Content starts

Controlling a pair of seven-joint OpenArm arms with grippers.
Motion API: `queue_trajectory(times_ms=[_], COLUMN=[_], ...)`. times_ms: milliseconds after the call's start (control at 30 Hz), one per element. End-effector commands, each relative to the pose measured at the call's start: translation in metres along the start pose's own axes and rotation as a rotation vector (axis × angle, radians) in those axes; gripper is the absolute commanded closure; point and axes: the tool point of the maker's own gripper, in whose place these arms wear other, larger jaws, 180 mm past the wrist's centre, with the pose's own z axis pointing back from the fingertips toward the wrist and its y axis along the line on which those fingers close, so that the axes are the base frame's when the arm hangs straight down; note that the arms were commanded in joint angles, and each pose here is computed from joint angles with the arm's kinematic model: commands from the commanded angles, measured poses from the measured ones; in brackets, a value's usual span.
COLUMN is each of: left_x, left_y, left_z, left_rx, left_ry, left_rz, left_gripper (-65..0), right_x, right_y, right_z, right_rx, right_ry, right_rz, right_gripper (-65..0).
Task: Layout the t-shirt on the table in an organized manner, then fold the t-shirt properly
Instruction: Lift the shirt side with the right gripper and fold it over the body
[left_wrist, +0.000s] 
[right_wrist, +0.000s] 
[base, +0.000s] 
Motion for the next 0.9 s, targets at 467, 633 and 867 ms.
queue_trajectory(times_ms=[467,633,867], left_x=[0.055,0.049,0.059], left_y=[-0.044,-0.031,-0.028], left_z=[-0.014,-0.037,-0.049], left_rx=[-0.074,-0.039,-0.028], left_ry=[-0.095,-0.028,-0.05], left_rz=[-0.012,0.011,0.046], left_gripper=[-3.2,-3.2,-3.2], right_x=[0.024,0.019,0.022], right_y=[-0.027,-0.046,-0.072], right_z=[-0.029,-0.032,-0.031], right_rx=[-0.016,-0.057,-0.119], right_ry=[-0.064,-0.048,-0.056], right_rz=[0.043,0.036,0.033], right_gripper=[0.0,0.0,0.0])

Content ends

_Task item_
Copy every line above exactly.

_Task response_
Controlling a pair of seven-joint OpenArm arms with grippers.
Motion API: `queue_trajectory(times_ms=[_], COLUMN=[_], ...)`. times_ms: milliseconds after the call's start (control at 30 Hz), one per element. End-effector commands, each relative to the pose measured at the call's start: translation in metres along the start pose's own axes and rotation as a rotation vector (axis × angle, radians) in those axes; gripper is the absolute commanded closure; point and axes: the tool point of the maker's own gripper, in whose place these arms wear other, larger jaws, 180 mm past the wrist's centre, with the pose's own z axis pointing back from the fingertips toward the wrist and its y axis along the line on which those fingers close, so that the axes are the base frame's when the arm hangs straight down; note that the arms were commanded in joint angles, and each pose here is computed from joint angles with the arm's kinematic model: commands from the commanded angles, measured poses from the measured ones; in brackets, a value's usual span.
COLUMN is each of: left_x, left_y, left_z, left_rx, left_ry, left_rz, left_gripper (-65..0), right_x, right_y, right_z, right_rx, right_ry, right_rz, right_gripper (-65..0).
Task: Layout the t-shirt on the table in an organized manner, then fold the t-shirt properly
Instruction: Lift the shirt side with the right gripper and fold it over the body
[left_wrist, +0.000s] 
[right_wrist, +0.000s] 
[base, +0.000s] 
Motion for the next 0.9 s, targets at 467, 633 and 867 ms.
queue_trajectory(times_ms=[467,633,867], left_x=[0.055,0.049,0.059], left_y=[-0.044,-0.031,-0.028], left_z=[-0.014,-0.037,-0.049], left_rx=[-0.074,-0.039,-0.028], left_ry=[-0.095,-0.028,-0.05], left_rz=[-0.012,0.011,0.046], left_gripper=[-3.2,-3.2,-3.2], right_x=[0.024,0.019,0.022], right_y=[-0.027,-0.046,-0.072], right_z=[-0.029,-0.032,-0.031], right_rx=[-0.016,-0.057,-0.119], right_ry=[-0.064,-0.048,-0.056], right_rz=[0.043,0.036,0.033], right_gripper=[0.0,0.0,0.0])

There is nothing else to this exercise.